> [WORK INSTRUCTION]: Return the records word for word. Any pictures in them are not part of the copy.
■ ■ ■
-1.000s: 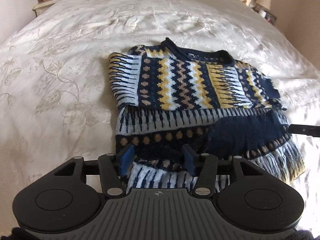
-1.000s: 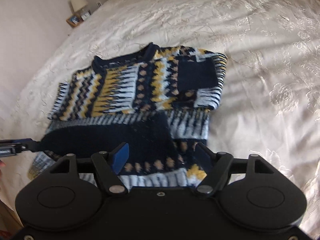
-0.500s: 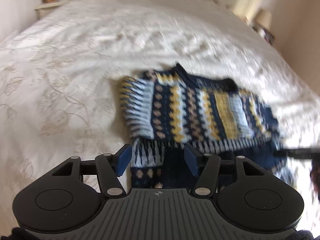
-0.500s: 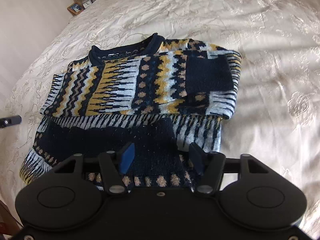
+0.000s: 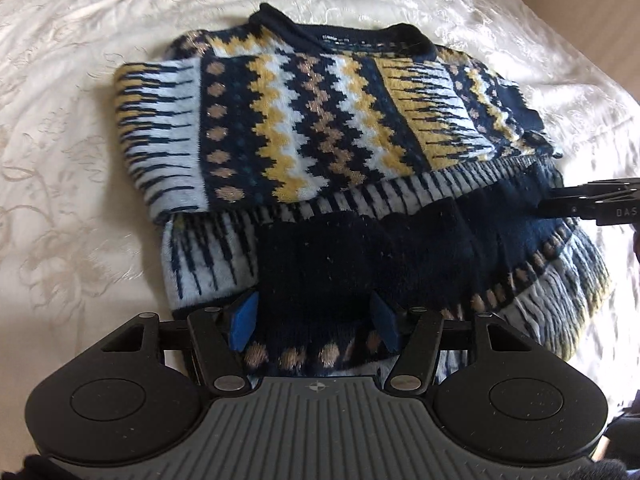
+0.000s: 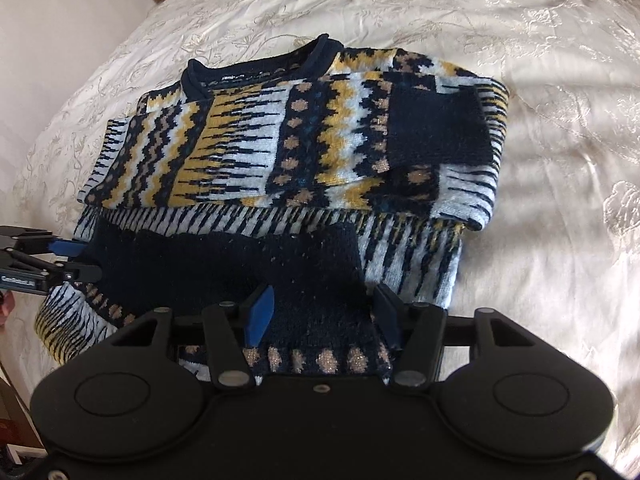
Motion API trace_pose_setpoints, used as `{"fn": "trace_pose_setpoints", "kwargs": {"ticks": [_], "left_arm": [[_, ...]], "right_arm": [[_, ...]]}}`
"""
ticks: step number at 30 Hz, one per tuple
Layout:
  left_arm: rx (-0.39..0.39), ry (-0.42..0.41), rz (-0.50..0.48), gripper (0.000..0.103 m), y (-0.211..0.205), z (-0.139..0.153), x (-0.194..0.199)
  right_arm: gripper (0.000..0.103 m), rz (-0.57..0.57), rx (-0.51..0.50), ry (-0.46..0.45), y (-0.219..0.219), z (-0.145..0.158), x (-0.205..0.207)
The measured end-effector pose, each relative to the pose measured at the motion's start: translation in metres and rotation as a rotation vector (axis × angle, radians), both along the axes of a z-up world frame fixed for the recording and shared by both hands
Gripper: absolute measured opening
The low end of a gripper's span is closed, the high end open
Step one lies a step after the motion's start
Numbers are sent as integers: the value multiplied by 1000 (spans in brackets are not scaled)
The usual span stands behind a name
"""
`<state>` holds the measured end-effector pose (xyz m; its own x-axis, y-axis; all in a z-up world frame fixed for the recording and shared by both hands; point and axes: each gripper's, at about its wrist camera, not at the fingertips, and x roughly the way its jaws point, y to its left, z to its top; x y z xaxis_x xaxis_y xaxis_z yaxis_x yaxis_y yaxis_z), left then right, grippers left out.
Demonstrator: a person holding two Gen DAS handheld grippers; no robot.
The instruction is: Fold small clothes
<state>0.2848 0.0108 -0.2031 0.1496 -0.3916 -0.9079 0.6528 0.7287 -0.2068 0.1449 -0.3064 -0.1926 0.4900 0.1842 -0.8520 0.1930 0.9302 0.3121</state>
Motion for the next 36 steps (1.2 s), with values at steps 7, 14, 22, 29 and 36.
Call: {"fn": "trace_pose_setpoints", "kwargs": {"ticks": [7,14,22,29,36], "left_arm": [[-38,22,49,36,3,3,-1],[-66,-78,71,13,1,24,-27],[-156,-165,166,11,17,59,-52],[-220,-264,175,11,21,103,-36],[-215,-337,135,11,-10,123,28]], "right_arm": [[19,-22,35,-2,-2,5,-1],[17,-50,3,-92,14,32,-19],[16,-92,-37,-166,26,65,-41],[16,-87,-83,-258,16,103,-26],[16,-75,-128,-298,-10,119,45]]}}
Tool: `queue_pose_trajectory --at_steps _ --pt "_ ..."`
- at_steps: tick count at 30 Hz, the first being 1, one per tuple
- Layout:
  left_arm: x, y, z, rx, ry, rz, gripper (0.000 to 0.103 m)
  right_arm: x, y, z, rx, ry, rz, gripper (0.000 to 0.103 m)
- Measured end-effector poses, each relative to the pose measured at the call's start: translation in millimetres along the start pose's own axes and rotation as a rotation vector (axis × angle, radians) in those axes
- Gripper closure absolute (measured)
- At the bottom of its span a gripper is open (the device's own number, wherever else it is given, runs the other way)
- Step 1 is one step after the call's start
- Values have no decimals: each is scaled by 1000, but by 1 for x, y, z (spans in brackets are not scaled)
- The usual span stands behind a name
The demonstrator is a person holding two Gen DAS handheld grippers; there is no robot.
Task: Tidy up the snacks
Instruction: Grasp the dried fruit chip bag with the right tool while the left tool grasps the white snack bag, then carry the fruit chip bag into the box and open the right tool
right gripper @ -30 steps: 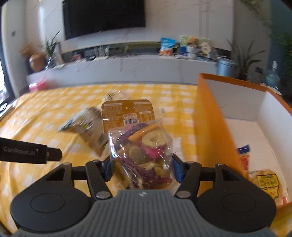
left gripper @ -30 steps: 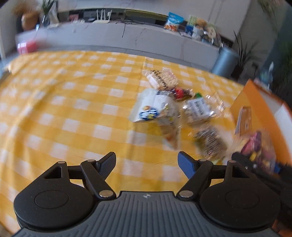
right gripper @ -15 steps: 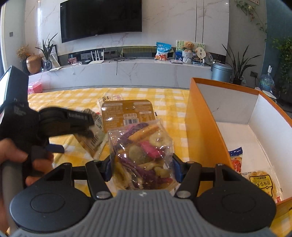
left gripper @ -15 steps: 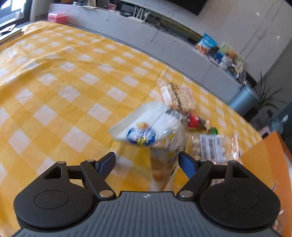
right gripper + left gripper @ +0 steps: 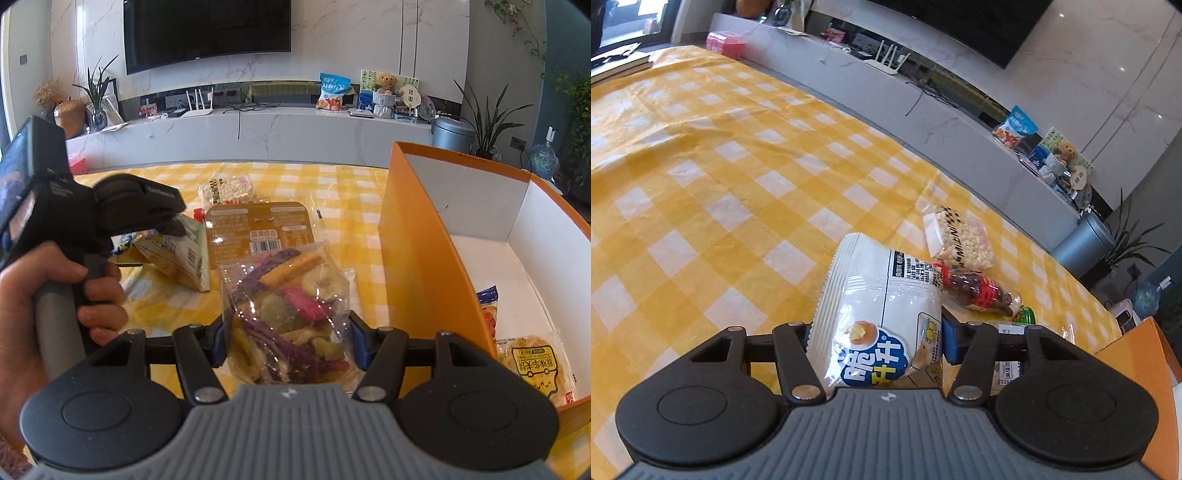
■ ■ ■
> [TASK ANSWER]:
-1.000s: 
-1.000s: 
-0.500s: 
-0.500s: 
+0.000s: 
+0.000s: 
Motion API trace_pose_setpoints, used as `{"fn": "trace_pose_setpoints", "kwargs": {"ticks": [_], "left_arm": [[_, ...]], "right_arm": [[_, ...]]}}`
"""
ticks: step number at 30 Hz, one per tuple
Layout:
  left_arm: rx (-0.39..0.39), ry (-0.42..0.41), rz (-0.50..0.48), gripper (0.000..0.103 m), y (-0.211..0.205), z (-0.139..0.153), x (-0.194..0.199)
  right_arm: gripper (0.000..0.103 m), rz (-0.57..0.57), rx (-0.51..0.50), ry (-0.46..0.45), y (-0.219..0.219), z (-0.145..0.158), x (-0.205..0.207)
The measured end-effector pose, each relative to the pose measured at the motion's start: translation in metres and rotation as a rotation vector (axis × angle, radians), both along the axes of a z-up world frame fixed for the recording and shared by both hands
Gripper: absolute measured opening
The low end of a gripper's span is closed, the high end open
Step one lies a step after the motion's start
Numbers are sent as integers: the value multiplied by 1000 (spans in brackets are not scaled)
The usual span stands behind a name
"""
`<state>` holds the measured end-effector pose (xyz m; its own x-axis, y-axis; all in a z-up world frame fixed for the recording and shared by both hands; point and axes: each gripper's, at about its wrist camera, not at the fingertips, and x roughly the way its jaws point, y to its left, z to its top; x y z xaxis_x xaxis_y xaxis_z yaxis_x yaxis_y yaxis_z), left then right, grippers left out.
Demonstrator: a person holding two Gen DAS handheld grippers; no robot.
The instruction is: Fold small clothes
<state>0.2848 0.0108 -0.2031 0.1496 -0.3916 -0.9079 0.6528 0.7287 -0.2068 0.1449 -0.3064 -0.1926 0.4900 0.1842 -0.8520 0.1930 0.9302 0.3121</state>
Motion for the next 36 steps (1.2 s), with values at steps 7, 14, 22, 29 and 36.
Call: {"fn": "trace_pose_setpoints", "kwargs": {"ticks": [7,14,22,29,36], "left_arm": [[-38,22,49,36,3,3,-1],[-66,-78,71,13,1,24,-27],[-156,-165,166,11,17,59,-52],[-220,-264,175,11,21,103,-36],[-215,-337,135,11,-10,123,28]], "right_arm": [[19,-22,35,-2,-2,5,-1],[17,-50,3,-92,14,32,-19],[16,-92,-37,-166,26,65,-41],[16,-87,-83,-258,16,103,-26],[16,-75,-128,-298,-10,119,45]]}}
Tool: `queue_pose_trajectory --at_steps _ --pt "_ ..."`
- at_steps: tick count at 30 Hz, the first being 1, one per tuple
- Layout:
  left_arm: x, y, z, rx, ry, rz, gripper (0.000 to 0.103 m)
  right_arm: x, y, z, rx, ry, rz, gripper (0.000 to 0.103 m)
- Measured end-effector poses, each relative to the pose measured at the call's start: translation in millimetres along the start pose's own axes and rotation as a rotation vector (axis × angle, radians) in those axes
- Gripper closure absolute (measured)
- At the bottom of its span a gripper is open (the device's own number, wherever else it is given, runs the other way)
- Step 1 is one step after the call's start
- Values have no decimals: each is scaled by 1000, but by 1 for x, y, z (spans in brackets are not scaled)
- The usual span stands behind a name
The demonstrator is a person holding two Gen DAS handheld grippers; there is no robot.
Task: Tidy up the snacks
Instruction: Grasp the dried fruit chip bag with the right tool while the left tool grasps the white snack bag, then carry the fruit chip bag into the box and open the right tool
right gripper @ -30 steps: 
left gripper @ -30 steps: 
right gripper @ -15 steps: 
left gripper @ -15 steps: 
right gripper + left gripper @ +0 steps: 

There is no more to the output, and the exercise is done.